If the Transition Initiative were a person, you’d say he or
she was charismatic, wise, practical, positive, resourceful, and very, very
popular. Starting with the town of Totnes in Devon, England, in September 2006,
the movement has spread like wildfire across the U.K. (delightfully wriggling
its way into The Archers, Britain’s longest-running and most popular radio soap
opera), and on to the U.S., Canada, Australia, New Zealand, and Japan. The core
purpose of the Transition Initiative is to address, at the community level, the
twin issues of climate change and peak oil—the declining availability of
“ancient sunlight,” as fossil fuels have been called. The initiative is set up
to enable towns or neighborhoods to plan for, and move toward, a post-oil and
low-carbon future: what Rob Hopkins, founder of the Transition Initiative, has
termed “the great transition of our time, away from fossil fuels.”
Part of the genius of the movement rests in its acute and
kind psychology. It acknowledges the emotional effect of these issues, from
common feelings of anger, impotence, and denial, and it uses insights from the
psychology of addiction to address some reasons why it is hard for people to
detoxify themselves from an addiction to (or dependence on) oil. It
acknowledges that healthy psychological functioning depends on a belief that
one’s needs will be met in the future; for an entire generation, that belief is
now corroded by anxiety over climate change.
Many people feel that individual action on climate change is
too trivial to be effective but that they are unable to influence anything at a
national, governmental level. They find themselves paralyzed between the
apparent futility of the small-scale and impotence in the large-scale. The
Transition Initiative works right in the middle, at the scale of the community,
where actions are significant, visible, and effective. “What it takes is a
scale at which one can feel a degree of control over the processes of life, at
which individuals become neighbors and lovers instead of just acquaintances and
ciphers. . . participants and protagonists instead of just voters and
taxpayers. That scale is the human scale,” wrote author and secessionist
Kirkpatrick Sale in his 1980 book, Human Scale.
How big am I? As an individual, five foot two and whistling.
At a government level, I find I’ve shrunk, smaller than the X on my ballot
paper. But at a community level, I can breathe in five river-sources and
breathe out three miles of green valleys.

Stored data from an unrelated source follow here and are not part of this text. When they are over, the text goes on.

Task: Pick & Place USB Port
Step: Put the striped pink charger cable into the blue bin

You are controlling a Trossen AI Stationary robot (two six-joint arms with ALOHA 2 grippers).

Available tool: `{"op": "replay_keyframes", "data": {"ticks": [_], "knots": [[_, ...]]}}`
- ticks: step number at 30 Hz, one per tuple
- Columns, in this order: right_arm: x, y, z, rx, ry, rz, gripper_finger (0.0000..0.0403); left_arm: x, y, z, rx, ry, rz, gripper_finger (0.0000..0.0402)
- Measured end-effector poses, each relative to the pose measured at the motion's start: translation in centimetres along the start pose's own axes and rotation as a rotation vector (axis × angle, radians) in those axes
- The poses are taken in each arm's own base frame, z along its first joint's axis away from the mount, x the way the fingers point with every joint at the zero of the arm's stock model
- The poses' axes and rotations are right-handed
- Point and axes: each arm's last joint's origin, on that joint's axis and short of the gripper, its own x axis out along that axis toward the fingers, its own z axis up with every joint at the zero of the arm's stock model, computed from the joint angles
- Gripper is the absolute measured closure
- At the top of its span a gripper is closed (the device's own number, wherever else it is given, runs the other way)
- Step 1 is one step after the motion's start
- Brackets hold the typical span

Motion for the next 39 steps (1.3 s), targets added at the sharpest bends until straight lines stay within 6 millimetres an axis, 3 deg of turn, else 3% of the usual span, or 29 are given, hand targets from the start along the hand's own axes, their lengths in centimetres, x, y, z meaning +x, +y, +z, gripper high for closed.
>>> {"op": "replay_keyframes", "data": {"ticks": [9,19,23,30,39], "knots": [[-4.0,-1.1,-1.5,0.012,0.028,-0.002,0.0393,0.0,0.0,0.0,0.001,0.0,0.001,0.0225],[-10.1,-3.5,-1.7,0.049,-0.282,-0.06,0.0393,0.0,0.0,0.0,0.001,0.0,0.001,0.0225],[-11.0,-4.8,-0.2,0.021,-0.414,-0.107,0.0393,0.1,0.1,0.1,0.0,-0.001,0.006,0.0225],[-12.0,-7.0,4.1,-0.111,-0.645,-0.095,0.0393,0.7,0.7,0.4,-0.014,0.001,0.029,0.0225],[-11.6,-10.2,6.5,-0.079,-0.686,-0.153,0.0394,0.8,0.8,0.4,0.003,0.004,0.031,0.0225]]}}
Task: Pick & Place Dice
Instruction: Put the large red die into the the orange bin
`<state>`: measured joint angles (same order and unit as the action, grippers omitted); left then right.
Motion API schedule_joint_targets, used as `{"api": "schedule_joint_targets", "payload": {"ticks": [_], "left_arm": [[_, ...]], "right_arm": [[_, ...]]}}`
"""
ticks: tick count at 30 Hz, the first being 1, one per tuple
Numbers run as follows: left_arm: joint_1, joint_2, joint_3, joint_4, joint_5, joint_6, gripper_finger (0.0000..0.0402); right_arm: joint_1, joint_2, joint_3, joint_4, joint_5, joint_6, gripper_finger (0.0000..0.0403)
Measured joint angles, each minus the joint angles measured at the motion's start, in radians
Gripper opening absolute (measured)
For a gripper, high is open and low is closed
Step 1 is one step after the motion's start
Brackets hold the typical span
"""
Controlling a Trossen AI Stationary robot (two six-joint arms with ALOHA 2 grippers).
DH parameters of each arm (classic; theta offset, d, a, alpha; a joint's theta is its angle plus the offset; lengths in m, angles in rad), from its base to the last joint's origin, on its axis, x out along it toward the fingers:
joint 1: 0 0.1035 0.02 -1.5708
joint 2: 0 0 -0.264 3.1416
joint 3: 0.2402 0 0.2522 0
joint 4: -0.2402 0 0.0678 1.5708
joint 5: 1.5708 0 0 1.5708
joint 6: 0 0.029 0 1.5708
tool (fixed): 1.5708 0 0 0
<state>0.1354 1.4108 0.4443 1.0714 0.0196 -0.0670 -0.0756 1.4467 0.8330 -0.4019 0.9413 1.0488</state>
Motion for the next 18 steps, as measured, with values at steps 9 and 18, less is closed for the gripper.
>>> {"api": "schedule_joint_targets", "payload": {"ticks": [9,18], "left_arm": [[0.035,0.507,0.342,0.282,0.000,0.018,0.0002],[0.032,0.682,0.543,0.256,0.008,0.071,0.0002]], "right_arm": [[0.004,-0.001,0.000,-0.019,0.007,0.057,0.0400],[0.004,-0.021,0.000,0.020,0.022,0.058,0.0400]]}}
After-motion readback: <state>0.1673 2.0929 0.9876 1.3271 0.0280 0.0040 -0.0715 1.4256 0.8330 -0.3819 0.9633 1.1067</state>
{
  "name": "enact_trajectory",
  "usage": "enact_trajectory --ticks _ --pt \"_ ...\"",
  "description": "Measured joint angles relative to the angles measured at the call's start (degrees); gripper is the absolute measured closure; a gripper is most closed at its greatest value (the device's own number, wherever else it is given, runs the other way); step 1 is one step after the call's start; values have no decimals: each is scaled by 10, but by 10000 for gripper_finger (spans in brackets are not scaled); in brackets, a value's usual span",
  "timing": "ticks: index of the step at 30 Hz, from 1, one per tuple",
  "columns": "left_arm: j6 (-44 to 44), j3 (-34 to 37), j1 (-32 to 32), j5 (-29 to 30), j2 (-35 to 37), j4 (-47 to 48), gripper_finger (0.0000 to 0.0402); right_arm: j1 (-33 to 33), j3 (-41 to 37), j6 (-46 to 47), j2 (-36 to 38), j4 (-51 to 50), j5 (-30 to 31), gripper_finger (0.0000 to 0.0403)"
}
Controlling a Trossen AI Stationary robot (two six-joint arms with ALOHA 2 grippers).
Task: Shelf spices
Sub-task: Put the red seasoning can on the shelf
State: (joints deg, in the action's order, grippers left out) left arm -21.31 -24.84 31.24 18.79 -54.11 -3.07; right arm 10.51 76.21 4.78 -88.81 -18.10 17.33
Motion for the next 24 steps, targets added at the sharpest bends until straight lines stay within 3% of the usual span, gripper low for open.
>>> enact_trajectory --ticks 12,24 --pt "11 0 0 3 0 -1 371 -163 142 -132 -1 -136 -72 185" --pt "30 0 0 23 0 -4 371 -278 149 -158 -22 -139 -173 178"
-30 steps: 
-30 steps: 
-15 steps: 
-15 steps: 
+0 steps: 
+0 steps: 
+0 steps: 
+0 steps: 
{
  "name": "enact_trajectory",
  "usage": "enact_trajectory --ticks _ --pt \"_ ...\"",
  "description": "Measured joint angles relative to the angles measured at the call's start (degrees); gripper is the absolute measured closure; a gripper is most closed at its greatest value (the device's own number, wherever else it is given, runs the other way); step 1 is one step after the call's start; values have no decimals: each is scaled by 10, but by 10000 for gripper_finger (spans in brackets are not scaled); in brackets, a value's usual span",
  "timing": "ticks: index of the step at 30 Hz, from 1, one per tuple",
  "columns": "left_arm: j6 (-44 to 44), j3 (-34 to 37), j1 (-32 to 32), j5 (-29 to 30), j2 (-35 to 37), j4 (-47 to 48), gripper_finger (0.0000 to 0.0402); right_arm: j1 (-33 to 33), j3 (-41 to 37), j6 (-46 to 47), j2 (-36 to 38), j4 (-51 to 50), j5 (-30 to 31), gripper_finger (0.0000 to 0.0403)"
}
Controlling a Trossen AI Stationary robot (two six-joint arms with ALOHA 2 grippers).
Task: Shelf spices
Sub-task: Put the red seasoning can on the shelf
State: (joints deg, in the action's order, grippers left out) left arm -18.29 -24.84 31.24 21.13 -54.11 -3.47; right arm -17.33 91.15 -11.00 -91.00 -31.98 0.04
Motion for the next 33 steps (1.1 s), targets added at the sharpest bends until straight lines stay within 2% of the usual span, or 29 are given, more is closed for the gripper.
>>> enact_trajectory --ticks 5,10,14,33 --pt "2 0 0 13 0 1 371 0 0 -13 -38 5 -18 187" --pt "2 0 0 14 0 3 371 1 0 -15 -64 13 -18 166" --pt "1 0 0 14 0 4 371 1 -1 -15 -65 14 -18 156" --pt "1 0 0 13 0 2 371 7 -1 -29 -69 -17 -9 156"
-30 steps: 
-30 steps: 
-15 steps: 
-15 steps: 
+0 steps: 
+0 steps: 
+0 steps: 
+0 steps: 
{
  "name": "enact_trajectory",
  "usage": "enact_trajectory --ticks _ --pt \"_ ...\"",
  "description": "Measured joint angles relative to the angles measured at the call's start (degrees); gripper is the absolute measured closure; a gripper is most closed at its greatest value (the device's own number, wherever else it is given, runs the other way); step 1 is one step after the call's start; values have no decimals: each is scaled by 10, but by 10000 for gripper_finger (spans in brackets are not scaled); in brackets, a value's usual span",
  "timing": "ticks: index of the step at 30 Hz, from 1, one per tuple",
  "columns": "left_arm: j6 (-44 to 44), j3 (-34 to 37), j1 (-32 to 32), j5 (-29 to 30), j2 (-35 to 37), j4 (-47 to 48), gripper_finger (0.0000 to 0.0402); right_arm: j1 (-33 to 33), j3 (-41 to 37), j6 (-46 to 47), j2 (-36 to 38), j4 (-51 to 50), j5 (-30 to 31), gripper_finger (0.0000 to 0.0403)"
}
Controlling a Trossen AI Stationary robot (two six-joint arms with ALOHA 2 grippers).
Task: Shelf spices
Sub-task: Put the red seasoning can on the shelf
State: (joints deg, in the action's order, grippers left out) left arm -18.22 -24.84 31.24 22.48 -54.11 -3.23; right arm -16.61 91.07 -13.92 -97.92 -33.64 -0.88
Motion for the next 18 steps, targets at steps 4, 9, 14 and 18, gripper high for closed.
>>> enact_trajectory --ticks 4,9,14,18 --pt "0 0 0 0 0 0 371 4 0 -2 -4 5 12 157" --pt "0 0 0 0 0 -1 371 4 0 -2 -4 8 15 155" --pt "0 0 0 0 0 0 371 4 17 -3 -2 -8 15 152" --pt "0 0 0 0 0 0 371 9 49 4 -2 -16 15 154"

STARTING WITH a steering group of just a handful of people
in one locality, the motivation to become a Transition community spreads, often
through many months of preparation, information-giving, and awareness-raising
of the issues of climate change and peak oil. In those months, there are talks
and film screenings, and a deliberate attempt to encourage a sense of a
community’s resilience in the face of stresses. When members of the steering
group judge that there is enough support and momentum for the project, it is
launched, or “unleashed.”
Keeping an eye on the prize (reducing carbon emissions and
oil dependence), Transition communities have then looked at their own situation
in various practical frames—for example, food production, energy use, building,
waste, and transport—seeking to move toward a situation where a community could
be self-reliant. At this stage, the steering group steps back, and various
subgroups can form around specific aspects of transitioning. Strategies have
included the promotion of local food production, planting fruit trees in public
spaces, community gardening, and community composting. In terms of energy use,
some communities have begun “oil vulnerability auditing” for local businesses,
and some have sought to re-plan local transport for “life beyond the car.” In
one Transition Town there are plans to make local, renewable energy a resource
owned by the community, in another there are plans to bulk-buy solar panels as
a cooperative and sell them locally without profit. There are projects of seed
saving, seed swapping, and creating allotments—small parcels of land on which
individuals can grow fruit and vegetables.
“The people who see
the value of changing the system are ordinary people, doing it for their
children,” says Naresh Giangrande, who was involved in setting up the first
Transition Town. “The political process is corrupted by money, power, and
vested interests. I’m not writing off large corporations and government, but
because they have such an investment in this system, they haven’t got an
incentive to change. I can only see us getting sustainable societies from the
grassroots, bottom-up, and only that way can we get governments to change.” In
the States, the “350” project (the international effort to underscore the need
to decrease atmospheric carbon dioxide to 350 parts per million) is similarly
asking ordinary people to signal to those in power. If change doesn’t come from
above, it must come from below, and politicians would be unwise to ignore the
concern about peak oil and climate change coming from the grassroots.
The grassroots. Both metaphorically and literally.
Transition Initiative founder Rob Hopkins used to be a permaculture teacher,
and permaculture’s influence is wide and deep. As permaculture works with,
rather than against, nature, so the Transition Initiative works with, rather
than against, human nature; it is as collaborative and cooperative in social
tone as permaculture is in its attitude toward plants and, like permaculture,
is prepared to observe and think, slowly.